● **HOW TO COMPLETE THIS TASK**: What you return must be every line from the beginning of the data through the line holding "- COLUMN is", unchanged.

*-*-*

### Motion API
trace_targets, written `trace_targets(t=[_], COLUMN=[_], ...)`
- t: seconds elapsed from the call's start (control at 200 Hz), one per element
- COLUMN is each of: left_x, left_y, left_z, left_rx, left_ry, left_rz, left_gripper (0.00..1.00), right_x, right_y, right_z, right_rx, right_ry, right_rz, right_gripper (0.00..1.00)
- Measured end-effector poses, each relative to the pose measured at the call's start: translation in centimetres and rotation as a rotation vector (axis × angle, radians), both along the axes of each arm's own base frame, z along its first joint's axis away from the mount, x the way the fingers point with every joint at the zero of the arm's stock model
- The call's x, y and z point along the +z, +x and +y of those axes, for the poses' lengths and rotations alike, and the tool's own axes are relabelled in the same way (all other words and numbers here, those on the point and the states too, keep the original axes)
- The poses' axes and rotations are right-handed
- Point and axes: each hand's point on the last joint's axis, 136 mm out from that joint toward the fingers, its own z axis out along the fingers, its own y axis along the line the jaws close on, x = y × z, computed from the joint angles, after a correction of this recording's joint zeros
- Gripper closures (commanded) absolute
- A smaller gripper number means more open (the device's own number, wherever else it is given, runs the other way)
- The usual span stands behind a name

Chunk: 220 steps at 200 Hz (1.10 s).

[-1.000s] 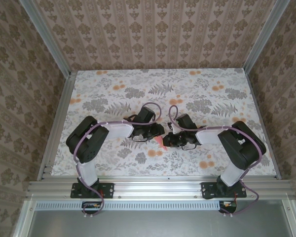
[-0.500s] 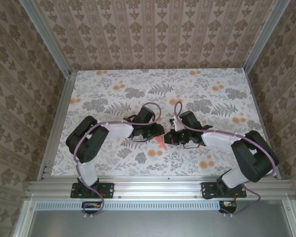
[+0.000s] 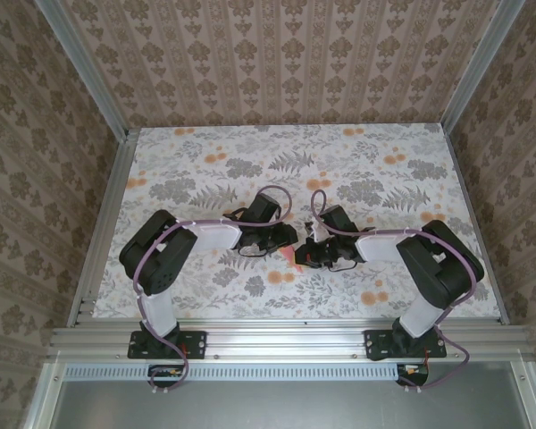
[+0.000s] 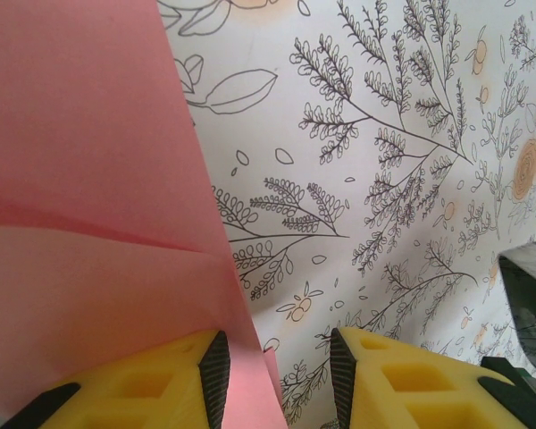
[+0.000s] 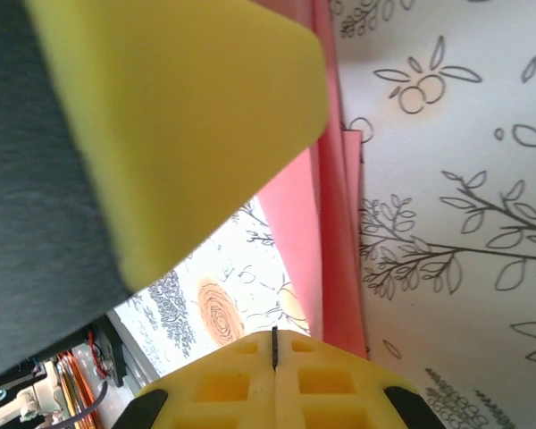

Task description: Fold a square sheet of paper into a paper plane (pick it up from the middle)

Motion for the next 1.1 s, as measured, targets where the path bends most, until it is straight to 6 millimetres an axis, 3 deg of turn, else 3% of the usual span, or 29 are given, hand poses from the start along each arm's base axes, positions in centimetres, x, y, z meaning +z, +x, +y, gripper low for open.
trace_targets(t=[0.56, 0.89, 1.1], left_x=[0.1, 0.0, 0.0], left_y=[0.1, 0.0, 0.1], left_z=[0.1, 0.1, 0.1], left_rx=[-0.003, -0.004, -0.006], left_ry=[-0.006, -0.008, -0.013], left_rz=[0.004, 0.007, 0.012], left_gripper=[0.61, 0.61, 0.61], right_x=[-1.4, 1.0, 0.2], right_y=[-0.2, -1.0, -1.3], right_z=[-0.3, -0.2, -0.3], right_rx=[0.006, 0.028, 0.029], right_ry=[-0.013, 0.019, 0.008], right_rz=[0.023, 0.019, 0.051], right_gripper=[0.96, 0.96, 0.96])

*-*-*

● **SOLUTION BELOW**:
### Motion API
trace_targets, written `trace_targets(t=[_], COLUMN=[_], ...)`
- t: seconds elapsed from the call's start (control at 200 Hz), one per element
- COLUMN is each of: left_x, left_y, left_z, left_rx, left_ry, left_rz, left_gripper (0.00..1.00), right_x, right_y, right_z, right_rx, right_ry, right_rz, right_gripper (0.00..1.00)

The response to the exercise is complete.